§ **ASSIGNMENT**:
In the listing below, which lines contain the string "outline"? Copy them all.

§ **DATA EXTRACTS**:
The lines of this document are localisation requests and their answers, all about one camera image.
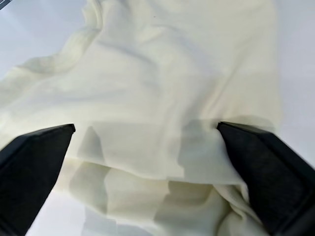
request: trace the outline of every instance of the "white table surface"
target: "white table surface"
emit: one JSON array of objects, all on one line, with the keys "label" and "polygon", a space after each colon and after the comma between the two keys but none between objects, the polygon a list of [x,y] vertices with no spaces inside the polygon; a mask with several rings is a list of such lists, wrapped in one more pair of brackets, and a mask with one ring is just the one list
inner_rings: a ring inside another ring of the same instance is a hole
[{"label": "white table surface", "polygon": [[[275,0],[280,21],[281,92],[284,119],[281,138],[315,166],[315,1]],[[85,0],[14,0],[0,11],[0,78],[12,66],[57,52],[83,25]],[[27,236],[89,236],[79,202],[52,193]],[[96,226],[99,235],[115,235],[115,222]],[[141,232],[126,228],[119,236]]]}]

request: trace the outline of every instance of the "white background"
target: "white background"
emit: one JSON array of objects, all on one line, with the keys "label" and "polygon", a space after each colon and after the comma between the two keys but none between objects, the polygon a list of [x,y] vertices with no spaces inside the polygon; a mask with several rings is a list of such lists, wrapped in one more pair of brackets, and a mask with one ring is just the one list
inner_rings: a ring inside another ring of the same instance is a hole
[{"label": "white background", "polygon": [[[280,21],[284,106],[281,138],[315,166],[315,1],[275,3]],[[84,4],[85,0],[14,0],[1,10],[0,78],[10,67],[29,58],[60,50],[71,33],[83,25]],[[86,215],[79,202],[52,193],[27,235],[88,236],[83,229]],[[107,235],[105,232],[112,225],[105,223],[94,235]]]}]

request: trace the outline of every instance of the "cream fabric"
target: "cream fabric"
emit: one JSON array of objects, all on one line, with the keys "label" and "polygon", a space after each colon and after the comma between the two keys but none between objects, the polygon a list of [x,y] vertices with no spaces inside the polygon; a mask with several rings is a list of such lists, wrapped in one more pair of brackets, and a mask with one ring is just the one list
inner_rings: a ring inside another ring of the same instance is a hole
[{"label": "cream fabric", "polygon": [[88,0],[0,83],[0,146],[74,123],[56,190],[155,236],[264,236],[219,120],[280,120],[271,0]]}]

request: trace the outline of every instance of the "wrinkled fabric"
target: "wrinkled fabric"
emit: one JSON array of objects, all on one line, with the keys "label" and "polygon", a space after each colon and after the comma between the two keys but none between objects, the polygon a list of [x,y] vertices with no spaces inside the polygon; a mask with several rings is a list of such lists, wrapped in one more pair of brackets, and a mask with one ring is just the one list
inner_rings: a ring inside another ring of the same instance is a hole
[{"label": "wrinkled fabric", "polygon": [[267,235],[215,127],[279,124],[272,1],[88,0],[84,15],[0,82],[0,147],[74,123],[56,190],[155,236]]}]

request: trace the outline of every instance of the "cloth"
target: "cloth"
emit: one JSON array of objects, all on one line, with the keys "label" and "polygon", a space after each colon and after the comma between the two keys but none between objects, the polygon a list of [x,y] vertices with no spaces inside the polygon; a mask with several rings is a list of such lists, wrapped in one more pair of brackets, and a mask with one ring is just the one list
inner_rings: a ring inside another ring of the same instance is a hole
[{"label": "cloth", "polygon": [[219,120],[281,118],[271,0],[88,0],[56,55],[0,83],[0,147],[74,123],[56,190],[154,236],[265,236]]}]

§ **ANSWER TO THIS TASK**:
request: trace the outline of every instance of the "white table surface"
request: trace the outline of every instance of the "white background"
request: trace the outline of every instance of the "cream fabric"
request: trace the outline of every instance of the "wrinkled fabric"
request: trace the outline of every instance of the "cloth"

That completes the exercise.